* What you need to do *
Exactly as written, output each of the entries below.

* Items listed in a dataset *
* * *

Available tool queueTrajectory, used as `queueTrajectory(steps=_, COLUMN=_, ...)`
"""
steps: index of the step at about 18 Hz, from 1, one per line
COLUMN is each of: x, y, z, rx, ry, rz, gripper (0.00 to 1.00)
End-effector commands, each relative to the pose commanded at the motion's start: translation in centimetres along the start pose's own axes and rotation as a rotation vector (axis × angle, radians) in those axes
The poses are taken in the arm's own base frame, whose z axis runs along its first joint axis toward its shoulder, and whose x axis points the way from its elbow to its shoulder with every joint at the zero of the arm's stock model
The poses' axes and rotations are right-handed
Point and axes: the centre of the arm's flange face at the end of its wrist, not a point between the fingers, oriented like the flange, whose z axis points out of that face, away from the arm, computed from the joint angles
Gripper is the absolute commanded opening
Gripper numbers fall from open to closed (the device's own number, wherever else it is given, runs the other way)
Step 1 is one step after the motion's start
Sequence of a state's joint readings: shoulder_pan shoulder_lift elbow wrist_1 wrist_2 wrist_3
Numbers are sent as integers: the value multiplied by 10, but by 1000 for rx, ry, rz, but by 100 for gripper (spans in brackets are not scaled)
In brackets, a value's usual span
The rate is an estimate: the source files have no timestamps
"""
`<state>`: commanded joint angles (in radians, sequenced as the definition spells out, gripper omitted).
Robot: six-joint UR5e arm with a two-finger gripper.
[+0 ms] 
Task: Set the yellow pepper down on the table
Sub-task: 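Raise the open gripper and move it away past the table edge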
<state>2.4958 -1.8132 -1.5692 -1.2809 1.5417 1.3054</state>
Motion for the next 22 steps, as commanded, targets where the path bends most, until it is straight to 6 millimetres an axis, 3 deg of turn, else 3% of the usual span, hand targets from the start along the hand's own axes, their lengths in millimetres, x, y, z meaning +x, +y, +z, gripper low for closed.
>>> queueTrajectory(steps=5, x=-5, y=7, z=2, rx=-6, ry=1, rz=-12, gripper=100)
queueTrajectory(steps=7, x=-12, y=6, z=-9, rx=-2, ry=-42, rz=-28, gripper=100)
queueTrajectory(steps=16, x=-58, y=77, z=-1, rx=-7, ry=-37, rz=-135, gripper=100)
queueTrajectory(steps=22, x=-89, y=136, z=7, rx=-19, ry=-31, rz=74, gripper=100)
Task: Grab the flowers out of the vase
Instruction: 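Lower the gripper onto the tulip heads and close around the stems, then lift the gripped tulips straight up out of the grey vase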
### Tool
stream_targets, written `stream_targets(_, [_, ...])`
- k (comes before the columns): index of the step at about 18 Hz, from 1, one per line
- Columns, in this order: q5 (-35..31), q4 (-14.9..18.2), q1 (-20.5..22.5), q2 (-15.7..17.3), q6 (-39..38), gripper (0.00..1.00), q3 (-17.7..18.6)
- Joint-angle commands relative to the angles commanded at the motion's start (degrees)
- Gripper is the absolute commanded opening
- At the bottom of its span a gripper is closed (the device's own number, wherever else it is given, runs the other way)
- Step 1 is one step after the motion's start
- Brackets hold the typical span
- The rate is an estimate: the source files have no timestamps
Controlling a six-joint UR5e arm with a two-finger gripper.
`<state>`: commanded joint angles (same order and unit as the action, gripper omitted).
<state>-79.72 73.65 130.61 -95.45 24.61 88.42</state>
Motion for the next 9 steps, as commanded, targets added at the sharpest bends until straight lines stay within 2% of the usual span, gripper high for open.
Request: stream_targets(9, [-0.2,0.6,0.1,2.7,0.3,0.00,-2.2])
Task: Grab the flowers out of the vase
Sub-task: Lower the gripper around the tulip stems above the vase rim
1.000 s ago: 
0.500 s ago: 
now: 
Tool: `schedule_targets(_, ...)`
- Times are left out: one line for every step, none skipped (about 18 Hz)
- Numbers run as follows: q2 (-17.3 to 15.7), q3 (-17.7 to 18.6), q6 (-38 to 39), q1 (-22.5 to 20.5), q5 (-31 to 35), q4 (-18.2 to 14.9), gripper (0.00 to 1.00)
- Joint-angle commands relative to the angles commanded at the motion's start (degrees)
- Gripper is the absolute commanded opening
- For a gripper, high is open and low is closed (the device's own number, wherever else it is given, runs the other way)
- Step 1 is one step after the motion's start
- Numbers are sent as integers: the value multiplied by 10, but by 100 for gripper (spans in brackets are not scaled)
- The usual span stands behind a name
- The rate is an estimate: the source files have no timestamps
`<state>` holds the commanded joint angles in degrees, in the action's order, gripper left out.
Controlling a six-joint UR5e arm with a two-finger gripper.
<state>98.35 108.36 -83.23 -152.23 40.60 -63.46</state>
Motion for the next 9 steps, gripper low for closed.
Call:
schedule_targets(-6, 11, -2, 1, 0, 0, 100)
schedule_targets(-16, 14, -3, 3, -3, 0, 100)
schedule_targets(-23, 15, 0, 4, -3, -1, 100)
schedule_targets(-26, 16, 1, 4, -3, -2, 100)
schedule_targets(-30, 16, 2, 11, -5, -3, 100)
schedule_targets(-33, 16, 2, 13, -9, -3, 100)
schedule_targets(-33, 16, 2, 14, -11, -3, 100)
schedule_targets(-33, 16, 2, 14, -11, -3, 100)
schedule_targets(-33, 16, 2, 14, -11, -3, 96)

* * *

* Exercise response *
Available tool queueTrajectory, used as `queueTrajectory(steps=_, COLUMN=_, ...)`
"""
steps: index of the step at about 18 Hz, from 1, one per line
COLUMN is each of: x, y, z, rx, ry, rz, gripper (0.00 to 1.00)
End-effector commands, each relative to the pose commanded at the motion's start: translation in centimetres along the start pose's own axes and rotation as a rotation vector (axis × angle, radians) in those axes
The poses are taken in the arm's own base frame, whose z axis runs along its first joint axis toward its shoulder, and whose x axis points the way from its elbow to its shoulder with every joint at the zero of the arm's stock model
The poses' axes and rotations are right-handed
Point and axes: the centre of the arm's flange face at the end of its wrist, not a point between the fingers, oriented like the flange, whose z axis points out of that face, away from the arm, computed from the joint angles
Gripper is the absolute commanded opening
Gripper numbers fall from open to closed (the device's own number, wherever else it is given, runs the other way)
Step 1 is one step after the motion's start
Sequence of a state's joint readings: shoulder_pan shoulder_lift elbow wrist_1 wrist_2 wrist_3
Numbers are sent as integers: the value multiplied by 10, but by 1000 for rx, ry, rz, but by 100 for gripper (spans in brackets are not scaled)
In brackets, a value's usual span
The rate is an estimate: the source files have no timestamps
"""
`<state>`: commanded joint angles (in radians, sequenced as the definition spells out, gripper omitted).
Robot: six-joint UR5e arm with a two-finger gripper.
[+0 ms] 
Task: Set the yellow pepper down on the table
Sub-task: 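Raise the open gripper and move it away past the table edge
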<state>2.4958 -1.8132 -1.5692 -1.2809 1.5417 1.3054</state>
Motion for the next 22 steps, as commanded, targets where the path bends most, until it is straight to 6 millimetres an axis, 3 deg of turn, else 3% of the usual span, hand targets from the start along the hand's own axes, their lengths in millimetres, x, y, z meaning +x, +y, +z, gripper low for closed.
>>> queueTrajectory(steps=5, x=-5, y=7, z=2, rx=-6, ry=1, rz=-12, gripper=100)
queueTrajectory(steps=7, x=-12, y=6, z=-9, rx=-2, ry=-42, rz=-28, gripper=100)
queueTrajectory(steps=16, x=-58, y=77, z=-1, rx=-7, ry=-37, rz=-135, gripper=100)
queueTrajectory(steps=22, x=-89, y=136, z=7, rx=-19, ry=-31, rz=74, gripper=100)
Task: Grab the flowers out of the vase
Instruction: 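Lower the gripper onto the tulip heads and close around the stems, then lift the gripped tulips straight up out of the grey vase
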### Tool
stream_targets, written `stream_targets(_, [_, ...])`
- k (comes before the columns): index of the step at about 18 Hz, from 1, one per line
- Columns, in this order: q5 (-35..31), q4 (-14.9..18.2), q1 (-20.5..22.5), q2 (-15.7..17.3), q6 (-39..38), gripper (0.00..1.00), q3 (-17.7..18.6)
- Joint-angle commands relative to the angles commanded at the motion's start (degrees)
- Gripper is the absolute commanded opening
- At the bottom of its span a gripper is closed (the device's own number, wherever else it is given, runs the other way)
- Step 1 is one step after the motion's start
- Brackets hold the typical span
- The rate is an estimate: the source files have no timestamps
Controlling a six-joint UR5e arm with a two-finger gripper.
`<state>`: commanded joint angles (same order and unit as the action, gripper omitted).
<state>-79.72 73.65 130.61 -95.45 24.61 88.42</state>
Motion for the next 9 steps, as commanded, targets added at the sharpest bends until straight lines stay within 2% of the usual span, gripper high for open.
Request: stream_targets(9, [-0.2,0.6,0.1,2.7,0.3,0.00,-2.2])
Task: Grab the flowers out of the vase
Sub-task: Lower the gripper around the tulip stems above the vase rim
1.000 s ago: 
0.500 s ago: 
now: 
Tool: `schedule_targets(_, ...)`
- Times are left out: one line for every step, none skipped (about 18 Hz)
- Numbers run as follows: q2 (-17.3 to 15.7), q3 (-17.7 to 18.6), q6 (-38 to 39), q1 (-22.5 to 20.5), q5 (-31 to 35), q4 (-18.2 to 14.9), gripper (0.00 to 1.00)
- Joint-angle commands relative to the angles commanded at the motion's start (degrees)
- Gripper is the absolute commanded opening
- For a gripper, high is open and low is closed (the device's own number, wherever else it is given, runs the other way)
- Step 1 is one step after the motion's start
- Numbers are sent as integers: the value multiplied by 10, but by 100 for gripper (spans in brackets are not scaled)
- The usual span stands behind a name
- The rate is an estimate: the source files have no timestamps
`<state>` holds the commanded joint angles in degrees, in the action's order, gripper left out.
Controlling a six-joint UR5e arm with a two-finger gripper.
<state>98.35 108.36 -83.23 -152.23 40.60 -63.46</state>
Motion for the next 9 steps, gripper low for closed.
Call:
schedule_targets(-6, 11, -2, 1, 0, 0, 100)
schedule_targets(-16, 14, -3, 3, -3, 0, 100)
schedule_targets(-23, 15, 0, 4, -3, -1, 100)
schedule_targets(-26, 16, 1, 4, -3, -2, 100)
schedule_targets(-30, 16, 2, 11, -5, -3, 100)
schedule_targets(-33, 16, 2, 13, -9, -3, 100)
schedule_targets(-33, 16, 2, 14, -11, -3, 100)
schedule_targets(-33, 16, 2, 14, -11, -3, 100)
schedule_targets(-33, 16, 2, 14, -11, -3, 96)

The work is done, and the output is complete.